§ GIVEN INFORMATION
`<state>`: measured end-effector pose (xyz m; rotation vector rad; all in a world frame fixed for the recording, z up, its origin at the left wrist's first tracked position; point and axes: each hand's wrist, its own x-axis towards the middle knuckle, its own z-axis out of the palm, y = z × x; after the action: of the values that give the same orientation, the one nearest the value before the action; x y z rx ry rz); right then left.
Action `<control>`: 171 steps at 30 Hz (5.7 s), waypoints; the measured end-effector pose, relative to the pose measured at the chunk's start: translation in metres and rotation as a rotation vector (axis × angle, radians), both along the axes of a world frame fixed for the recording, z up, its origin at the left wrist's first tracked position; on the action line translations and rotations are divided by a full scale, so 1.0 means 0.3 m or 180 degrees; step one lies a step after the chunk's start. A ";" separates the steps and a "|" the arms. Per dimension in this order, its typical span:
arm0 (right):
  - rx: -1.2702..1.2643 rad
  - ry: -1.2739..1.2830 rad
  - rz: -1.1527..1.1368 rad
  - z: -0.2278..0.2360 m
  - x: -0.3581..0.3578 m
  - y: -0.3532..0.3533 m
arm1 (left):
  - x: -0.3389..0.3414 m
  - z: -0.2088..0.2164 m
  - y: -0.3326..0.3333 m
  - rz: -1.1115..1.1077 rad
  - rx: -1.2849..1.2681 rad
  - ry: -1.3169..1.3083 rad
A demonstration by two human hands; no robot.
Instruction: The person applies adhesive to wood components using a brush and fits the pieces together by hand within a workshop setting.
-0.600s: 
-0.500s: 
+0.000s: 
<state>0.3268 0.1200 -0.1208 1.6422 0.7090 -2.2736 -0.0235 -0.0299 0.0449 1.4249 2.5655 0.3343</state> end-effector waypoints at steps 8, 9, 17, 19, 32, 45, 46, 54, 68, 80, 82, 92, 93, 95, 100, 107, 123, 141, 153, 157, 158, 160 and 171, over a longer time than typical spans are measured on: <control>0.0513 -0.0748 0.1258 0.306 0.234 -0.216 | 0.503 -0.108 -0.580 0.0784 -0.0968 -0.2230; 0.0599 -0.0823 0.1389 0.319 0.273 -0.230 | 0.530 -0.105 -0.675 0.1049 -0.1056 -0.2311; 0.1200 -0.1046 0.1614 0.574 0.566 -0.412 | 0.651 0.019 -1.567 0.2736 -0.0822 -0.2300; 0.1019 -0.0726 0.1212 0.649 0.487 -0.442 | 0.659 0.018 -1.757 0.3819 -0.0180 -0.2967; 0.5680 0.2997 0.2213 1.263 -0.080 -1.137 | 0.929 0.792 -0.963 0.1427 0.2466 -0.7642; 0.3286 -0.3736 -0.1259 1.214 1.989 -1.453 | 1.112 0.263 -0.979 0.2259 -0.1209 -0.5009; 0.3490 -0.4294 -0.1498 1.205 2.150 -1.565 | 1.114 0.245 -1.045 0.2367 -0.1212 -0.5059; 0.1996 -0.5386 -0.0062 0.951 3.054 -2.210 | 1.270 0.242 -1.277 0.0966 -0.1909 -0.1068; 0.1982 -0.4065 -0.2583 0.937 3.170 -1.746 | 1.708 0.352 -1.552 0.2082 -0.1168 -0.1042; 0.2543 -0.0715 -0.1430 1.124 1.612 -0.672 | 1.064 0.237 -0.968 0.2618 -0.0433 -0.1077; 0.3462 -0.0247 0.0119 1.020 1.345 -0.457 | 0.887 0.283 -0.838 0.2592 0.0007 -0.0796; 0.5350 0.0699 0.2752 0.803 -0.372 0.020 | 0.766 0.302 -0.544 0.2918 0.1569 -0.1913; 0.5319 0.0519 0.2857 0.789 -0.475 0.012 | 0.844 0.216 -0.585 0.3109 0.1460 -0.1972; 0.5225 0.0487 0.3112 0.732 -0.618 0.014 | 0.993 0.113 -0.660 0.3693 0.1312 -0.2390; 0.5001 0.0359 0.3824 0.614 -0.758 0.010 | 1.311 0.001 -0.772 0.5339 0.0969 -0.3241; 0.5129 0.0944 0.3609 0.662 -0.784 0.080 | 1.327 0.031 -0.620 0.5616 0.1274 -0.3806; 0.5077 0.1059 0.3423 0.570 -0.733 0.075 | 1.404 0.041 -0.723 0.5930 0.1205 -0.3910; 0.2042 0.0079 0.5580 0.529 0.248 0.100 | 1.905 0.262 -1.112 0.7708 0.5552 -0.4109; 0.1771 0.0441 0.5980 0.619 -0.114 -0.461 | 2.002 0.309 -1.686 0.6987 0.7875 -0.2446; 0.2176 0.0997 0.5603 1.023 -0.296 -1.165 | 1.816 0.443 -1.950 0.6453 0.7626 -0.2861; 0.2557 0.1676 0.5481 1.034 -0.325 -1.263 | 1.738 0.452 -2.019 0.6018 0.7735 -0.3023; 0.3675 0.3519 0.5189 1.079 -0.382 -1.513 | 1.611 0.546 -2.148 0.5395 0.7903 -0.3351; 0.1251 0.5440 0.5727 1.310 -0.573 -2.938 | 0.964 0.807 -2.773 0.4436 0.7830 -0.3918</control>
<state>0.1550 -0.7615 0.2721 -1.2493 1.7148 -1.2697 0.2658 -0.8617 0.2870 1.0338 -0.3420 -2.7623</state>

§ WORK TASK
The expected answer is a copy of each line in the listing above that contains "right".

§ TASK SOLUTION
`<state>`: measured end-effector pose (xyz m; rotation vector rad; all in a world frame fixed for the recording, z up, its origin at the left wrist's first tracked position; point and axes: each hand's wrist, its own x-axis towards the middle knuckle, its own z-axis out of the palm, y = z × x; after the action: of the values that give the same orientation, the one nearest the value before the action; x y z rx ry rz); right then left.
arm0 (right):

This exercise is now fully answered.